Tuesday, June 12, 2007

LOSS 9,987: You poor, poor bastards.



Good series against Arizona, boring series with Colorado approaching (in anticipatory terms, as interleague continues to unjustify its value), but I'd like to focus on another team today, and another city. The city is Philadelphia, the team, the Phillies. The approaching event: loss #10,000.



The Phillies are on the verge of a historical level of suck, much like our President is and will be by January 2009. But while our president only has eight years to send the country into the suck, the Phillies have had over 100 years to suck, and were it not for that one solitary championship season, the dread would be unimaginable...as it is, the Marlins have more championships than the Phillies in about 1/10 of the time. They've had players like these on some ignonimous, and most infamously, blew a 6.5 game lead with 12 games to go in 1964. That's beyond the Sox's 1978, and to even compare them is like comparing losing a lot of weight on a three-month Atkins diet versus doing the same thing in a couple weeks, with stomach stapling and Dexatrim.



Oh, Philadelphia. The tourist attractions are psuedo-1776, the core hasn't changed since 1976. A city epitomized in its famous cheesesteak, a food one craves, then eats half of and starts feeling ill, then eats the rest of and feels nothing but heartburn, heartache, and regret. No championships for over 20 years will make you do stuff like booing Santa Claus.

The Phillies should be celebrated...for being around a very long time, and ultimately running the A's out of town, sorta. Philadelphia's a nice place, although it's easy to make fun of.



Philadelphia: It ain't Cleveland. But that William Penn (statue) sure is a vindictive sum' bitch.

Wednesday, May 23, 2007

GAMES FORTY-FOUR and FORTY-FIVE: $200 Million don't buy ya what it used ta.



Georgie, get your gun: here come your 2007 New York Yankees...

1. Samson Damon, CF (.263 BA/.366 OBP/.358 SLG)

You know what happens when once-great centerfielders come to New York and start to fade away? Mets fans do:



2. Derek Jeter, SS (.360/.411/.480)


Do you think Jeter does the fist pump in bed? I imagine the Jeter fist pump as the egg timer of the young, naive starlet, denoting the end of another prematurely brief session swinging the lumber. No one said fame would be easy, darling.

3. Hideki Matsui, LF (.283/.379/.460)


Has his own museum. And a cool nickname. Also: boring.

4. Alex Rodriguez, 3B (.308/.390/.680)


Yesterday, again showed his dirty side in a really filthy play on Pedroia, reminding us all of the slap play from Game 6 of the 2004 ALCS. I await payback today. Coming out of slump, which gives him a chance to be Mr. May as well as Mr. April. The most excellent and most irrelevant player of a generation.
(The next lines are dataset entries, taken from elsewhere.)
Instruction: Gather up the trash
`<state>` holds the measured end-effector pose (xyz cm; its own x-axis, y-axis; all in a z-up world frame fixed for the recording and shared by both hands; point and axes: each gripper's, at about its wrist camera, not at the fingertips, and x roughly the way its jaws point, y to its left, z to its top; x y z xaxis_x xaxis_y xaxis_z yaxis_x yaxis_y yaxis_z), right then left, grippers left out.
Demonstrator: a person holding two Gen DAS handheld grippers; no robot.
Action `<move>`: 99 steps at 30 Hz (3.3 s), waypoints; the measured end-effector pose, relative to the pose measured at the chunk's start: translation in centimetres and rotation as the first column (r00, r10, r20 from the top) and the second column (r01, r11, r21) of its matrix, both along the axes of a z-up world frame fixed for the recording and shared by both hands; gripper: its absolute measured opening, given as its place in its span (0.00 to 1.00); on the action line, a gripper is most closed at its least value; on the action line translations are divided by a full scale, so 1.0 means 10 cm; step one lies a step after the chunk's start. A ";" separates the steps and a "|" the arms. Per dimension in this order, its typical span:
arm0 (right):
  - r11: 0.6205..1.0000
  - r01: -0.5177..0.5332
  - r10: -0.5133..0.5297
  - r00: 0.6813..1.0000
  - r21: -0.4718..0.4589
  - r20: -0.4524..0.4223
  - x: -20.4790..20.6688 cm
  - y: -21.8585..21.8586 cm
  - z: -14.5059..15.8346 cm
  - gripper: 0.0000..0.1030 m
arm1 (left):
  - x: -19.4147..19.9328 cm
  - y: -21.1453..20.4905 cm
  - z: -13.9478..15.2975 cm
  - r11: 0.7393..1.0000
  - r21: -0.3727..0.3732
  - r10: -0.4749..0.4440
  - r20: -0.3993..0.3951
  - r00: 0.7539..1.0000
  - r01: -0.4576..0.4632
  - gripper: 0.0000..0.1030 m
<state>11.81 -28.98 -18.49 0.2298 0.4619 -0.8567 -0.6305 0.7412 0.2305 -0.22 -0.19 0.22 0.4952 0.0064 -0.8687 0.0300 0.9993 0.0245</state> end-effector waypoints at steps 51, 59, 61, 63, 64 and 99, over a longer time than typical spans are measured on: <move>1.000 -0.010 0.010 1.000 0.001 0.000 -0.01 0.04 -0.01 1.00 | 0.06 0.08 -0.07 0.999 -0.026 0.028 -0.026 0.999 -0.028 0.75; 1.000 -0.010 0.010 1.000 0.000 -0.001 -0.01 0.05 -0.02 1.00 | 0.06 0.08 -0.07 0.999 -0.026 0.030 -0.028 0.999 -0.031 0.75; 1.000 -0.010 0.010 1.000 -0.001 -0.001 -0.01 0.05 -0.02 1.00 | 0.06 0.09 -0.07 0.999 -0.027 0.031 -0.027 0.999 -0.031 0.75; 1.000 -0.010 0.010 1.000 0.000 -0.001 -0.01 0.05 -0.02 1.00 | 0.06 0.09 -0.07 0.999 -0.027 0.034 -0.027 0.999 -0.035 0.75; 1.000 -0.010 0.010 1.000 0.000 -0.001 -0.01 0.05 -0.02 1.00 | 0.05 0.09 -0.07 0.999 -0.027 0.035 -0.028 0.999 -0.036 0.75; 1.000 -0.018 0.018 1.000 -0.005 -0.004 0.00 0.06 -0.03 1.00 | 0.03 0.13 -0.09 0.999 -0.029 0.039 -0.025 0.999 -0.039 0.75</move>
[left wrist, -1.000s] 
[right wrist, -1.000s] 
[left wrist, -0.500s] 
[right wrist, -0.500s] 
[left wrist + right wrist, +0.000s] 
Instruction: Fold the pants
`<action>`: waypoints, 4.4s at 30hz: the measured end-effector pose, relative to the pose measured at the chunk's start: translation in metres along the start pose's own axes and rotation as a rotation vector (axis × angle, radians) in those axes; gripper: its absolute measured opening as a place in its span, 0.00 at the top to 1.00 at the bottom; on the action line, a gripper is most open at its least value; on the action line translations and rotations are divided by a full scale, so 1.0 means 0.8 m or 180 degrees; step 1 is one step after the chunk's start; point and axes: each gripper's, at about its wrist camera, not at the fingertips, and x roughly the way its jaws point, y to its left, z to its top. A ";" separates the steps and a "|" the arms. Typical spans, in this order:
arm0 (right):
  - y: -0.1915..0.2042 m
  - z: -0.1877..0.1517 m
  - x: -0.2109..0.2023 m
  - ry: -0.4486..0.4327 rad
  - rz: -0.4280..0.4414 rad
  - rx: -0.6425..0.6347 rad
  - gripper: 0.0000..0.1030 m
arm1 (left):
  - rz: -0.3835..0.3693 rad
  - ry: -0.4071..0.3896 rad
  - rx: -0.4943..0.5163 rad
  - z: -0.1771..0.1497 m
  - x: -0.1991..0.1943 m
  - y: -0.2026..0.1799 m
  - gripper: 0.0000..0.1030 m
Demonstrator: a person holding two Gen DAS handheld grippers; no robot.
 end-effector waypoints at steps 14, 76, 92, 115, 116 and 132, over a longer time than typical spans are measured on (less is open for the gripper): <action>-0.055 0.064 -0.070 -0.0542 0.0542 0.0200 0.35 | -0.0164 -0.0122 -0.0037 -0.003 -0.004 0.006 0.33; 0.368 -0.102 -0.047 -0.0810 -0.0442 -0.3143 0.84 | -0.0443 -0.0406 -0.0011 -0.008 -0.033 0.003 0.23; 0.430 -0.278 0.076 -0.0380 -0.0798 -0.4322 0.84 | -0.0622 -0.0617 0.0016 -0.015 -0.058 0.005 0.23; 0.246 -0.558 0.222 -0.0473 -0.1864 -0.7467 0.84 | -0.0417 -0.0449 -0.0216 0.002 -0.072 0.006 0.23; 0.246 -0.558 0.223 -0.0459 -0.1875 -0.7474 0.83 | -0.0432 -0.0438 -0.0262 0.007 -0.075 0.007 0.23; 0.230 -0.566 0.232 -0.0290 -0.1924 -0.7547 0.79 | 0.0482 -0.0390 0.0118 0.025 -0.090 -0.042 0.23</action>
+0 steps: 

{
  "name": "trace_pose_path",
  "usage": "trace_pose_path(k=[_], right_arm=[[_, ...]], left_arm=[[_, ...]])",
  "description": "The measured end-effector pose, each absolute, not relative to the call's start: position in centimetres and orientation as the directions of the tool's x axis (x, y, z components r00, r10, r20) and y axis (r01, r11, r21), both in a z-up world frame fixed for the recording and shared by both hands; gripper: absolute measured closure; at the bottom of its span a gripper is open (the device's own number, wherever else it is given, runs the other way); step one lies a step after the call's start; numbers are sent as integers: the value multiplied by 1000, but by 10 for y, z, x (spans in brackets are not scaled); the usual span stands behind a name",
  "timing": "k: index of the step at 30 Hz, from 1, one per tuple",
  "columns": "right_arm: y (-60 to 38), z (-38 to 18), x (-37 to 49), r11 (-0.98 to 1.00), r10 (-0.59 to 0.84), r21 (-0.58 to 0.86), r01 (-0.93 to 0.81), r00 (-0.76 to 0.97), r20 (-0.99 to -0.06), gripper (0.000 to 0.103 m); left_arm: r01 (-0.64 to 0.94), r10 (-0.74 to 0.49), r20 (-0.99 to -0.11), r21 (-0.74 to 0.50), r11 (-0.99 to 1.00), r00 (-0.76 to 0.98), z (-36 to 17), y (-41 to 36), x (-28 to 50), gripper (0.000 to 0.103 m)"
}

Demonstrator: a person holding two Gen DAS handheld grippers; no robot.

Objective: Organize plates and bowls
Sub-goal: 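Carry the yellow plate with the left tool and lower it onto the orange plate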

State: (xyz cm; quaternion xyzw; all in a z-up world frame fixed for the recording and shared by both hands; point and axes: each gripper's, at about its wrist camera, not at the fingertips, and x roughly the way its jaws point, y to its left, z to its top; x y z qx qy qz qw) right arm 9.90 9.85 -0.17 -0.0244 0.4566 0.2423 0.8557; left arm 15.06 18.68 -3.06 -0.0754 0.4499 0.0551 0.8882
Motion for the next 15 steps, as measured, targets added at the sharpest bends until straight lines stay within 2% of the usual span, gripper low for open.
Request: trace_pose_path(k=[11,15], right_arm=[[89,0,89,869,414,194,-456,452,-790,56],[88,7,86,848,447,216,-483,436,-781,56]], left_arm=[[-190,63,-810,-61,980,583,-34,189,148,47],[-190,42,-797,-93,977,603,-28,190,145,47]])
5. Jorge Posada (.371/.431/.594)


Having a great year. The magic was within you all along, Dumbo.

6. Bobby Abreu, RF (.239/.317/.307)


Slugging percentage isn't much bigger than his batting average. Was missed so badly by the Phillies last year they went on a tear without him and almost took the wild card. Not exactly a big presence at the plate anymore. At least Eddie Gaedel could always draw walks.

7. Jason Giambi, DH (.268/.396/.449)



Drug-addled womanizer who can't play a lick of first base with deteriorating numbers. In other words, my favorite Yankee, although I sure miss Ruben Rivera.

8. Robinson Cano, 2B (.248/.288/.370)


An overrated book, an overrated player.

9. Doug Mientkiewicz, 1B (.210/.286/.360)


A golden god. Clearly. Would some guy with Photo Shop skills and too much time on his hands lie to you?